[Extracted entries Boundary: Start]

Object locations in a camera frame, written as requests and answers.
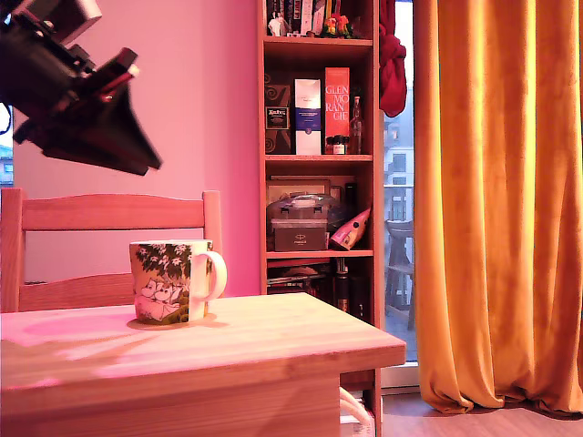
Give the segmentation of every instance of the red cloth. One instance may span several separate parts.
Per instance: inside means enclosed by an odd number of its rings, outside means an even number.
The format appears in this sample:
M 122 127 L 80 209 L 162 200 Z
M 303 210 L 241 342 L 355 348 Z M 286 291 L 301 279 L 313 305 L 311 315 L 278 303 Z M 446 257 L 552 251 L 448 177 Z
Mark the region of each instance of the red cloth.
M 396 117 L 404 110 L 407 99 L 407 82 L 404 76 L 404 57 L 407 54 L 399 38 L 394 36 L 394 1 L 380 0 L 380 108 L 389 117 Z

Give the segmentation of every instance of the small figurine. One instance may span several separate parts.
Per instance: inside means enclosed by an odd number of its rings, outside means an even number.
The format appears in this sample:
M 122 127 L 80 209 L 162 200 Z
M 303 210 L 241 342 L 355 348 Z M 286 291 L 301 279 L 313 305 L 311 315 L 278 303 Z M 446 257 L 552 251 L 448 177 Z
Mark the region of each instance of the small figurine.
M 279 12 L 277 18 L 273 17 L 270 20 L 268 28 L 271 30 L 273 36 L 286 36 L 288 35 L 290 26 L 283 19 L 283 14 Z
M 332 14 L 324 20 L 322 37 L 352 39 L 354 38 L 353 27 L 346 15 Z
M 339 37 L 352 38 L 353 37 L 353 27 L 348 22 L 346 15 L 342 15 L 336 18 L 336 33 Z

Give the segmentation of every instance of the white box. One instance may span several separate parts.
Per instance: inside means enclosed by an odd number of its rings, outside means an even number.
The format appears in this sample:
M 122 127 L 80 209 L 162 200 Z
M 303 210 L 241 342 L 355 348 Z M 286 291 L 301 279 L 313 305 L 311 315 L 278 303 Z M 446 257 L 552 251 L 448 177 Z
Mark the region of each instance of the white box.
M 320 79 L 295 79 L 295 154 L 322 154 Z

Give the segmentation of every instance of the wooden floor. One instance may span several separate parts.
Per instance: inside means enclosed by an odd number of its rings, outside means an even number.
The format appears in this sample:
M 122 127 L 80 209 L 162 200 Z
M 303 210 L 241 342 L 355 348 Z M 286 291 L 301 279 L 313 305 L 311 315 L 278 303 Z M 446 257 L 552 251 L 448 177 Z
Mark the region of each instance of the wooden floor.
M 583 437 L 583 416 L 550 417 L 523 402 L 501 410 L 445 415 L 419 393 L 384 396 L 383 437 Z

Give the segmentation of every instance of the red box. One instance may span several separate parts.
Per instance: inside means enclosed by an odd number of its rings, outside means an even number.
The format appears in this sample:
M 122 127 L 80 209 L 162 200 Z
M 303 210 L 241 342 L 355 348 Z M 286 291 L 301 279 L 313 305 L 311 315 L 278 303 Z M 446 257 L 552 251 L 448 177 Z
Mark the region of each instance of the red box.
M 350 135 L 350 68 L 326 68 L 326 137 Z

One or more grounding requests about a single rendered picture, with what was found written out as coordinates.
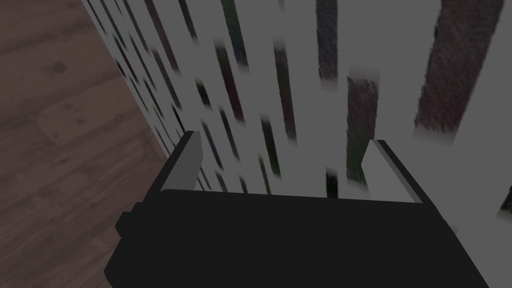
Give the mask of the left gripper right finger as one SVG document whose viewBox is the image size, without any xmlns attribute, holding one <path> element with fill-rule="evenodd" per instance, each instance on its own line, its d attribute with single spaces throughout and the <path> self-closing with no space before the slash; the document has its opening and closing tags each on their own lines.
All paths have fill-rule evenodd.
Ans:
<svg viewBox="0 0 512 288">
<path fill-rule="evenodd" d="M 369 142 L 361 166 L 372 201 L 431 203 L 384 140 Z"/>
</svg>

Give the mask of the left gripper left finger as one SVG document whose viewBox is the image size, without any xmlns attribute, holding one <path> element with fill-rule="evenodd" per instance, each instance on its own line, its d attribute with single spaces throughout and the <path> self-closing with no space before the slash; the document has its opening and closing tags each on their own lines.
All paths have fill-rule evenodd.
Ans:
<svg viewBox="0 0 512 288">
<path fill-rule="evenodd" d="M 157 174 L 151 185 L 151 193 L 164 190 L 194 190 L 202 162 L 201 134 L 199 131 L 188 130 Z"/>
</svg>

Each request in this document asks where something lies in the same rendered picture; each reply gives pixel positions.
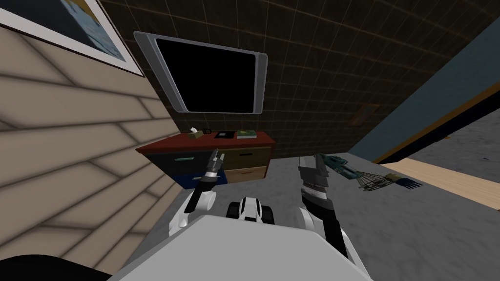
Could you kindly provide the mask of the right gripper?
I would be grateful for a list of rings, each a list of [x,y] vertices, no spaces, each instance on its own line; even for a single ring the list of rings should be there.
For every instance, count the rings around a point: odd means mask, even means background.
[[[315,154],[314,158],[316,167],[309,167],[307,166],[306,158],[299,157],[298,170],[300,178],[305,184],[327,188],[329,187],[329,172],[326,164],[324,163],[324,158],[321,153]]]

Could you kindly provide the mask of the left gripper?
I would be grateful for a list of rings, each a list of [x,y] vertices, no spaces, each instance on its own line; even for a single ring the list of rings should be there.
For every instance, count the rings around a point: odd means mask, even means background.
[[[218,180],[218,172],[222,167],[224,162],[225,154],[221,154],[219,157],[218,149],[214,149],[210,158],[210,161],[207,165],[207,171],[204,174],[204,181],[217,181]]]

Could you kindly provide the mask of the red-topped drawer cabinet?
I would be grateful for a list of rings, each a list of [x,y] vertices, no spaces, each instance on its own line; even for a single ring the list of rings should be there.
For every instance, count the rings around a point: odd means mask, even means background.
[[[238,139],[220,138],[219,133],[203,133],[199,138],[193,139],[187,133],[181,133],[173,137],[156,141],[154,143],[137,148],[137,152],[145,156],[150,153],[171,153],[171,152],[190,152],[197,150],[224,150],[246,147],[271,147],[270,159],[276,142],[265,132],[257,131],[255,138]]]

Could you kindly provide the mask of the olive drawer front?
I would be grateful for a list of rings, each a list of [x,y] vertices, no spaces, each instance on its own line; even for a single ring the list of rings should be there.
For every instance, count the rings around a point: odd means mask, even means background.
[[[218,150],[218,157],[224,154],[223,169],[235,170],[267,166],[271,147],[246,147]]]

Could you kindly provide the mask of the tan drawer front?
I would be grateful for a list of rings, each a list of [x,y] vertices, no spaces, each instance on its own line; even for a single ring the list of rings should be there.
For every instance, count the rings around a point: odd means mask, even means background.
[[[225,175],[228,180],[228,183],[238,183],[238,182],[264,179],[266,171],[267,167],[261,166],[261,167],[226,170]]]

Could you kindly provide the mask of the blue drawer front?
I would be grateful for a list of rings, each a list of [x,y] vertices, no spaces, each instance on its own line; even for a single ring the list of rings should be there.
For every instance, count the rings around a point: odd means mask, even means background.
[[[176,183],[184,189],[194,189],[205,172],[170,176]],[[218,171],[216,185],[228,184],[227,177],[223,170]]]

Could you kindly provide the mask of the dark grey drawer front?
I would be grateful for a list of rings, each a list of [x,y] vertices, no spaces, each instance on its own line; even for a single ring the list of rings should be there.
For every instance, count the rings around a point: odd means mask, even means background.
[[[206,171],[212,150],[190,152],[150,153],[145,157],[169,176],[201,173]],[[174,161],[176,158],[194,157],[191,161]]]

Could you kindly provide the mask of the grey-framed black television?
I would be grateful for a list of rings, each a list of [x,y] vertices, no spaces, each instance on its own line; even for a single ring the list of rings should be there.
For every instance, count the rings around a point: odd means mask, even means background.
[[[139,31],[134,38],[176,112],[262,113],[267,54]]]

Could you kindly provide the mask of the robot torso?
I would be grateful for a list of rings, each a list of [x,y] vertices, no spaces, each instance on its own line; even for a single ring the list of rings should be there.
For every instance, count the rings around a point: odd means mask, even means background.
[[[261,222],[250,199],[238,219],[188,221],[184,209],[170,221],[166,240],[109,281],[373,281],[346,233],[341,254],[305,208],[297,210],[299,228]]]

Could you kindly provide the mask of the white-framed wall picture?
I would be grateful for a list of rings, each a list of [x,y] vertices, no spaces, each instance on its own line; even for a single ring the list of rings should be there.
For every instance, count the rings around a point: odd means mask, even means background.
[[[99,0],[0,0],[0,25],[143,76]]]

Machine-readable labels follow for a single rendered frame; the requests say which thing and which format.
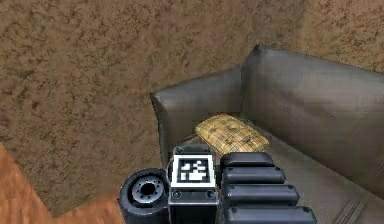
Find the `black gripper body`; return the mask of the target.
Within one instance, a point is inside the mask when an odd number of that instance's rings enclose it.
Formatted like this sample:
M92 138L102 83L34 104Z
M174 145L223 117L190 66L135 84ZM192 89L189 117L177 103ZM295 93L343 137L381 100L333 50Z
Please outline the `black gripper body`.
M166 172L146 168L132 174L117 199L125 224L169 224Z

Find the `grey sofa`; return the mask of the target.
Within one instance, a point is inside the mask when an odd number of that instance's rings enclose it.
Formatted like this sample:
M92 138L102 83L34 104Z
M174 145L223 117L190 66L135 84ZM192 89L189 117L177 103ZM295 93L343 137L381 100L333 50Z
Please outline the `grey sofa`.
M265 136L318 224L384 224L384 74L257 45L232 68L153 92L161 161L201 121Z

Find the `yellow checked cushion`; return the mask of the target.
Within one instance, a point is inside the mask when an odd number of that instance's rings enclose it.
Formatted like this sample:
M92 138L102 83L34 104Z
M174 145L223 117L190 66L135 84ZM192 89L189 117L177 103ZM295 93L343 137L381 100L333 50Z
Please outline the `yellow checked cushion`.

[Extracted entries Boundary: End]

Assignment: Locate the word "return" in the entries, and copy every line where it is found.

Your response:
Find the `black gripper body`; return the mask of the target.
Find the `grey sofa`; return the mask of the target.
Find the `yellow checked cushion`; return the mask of the target.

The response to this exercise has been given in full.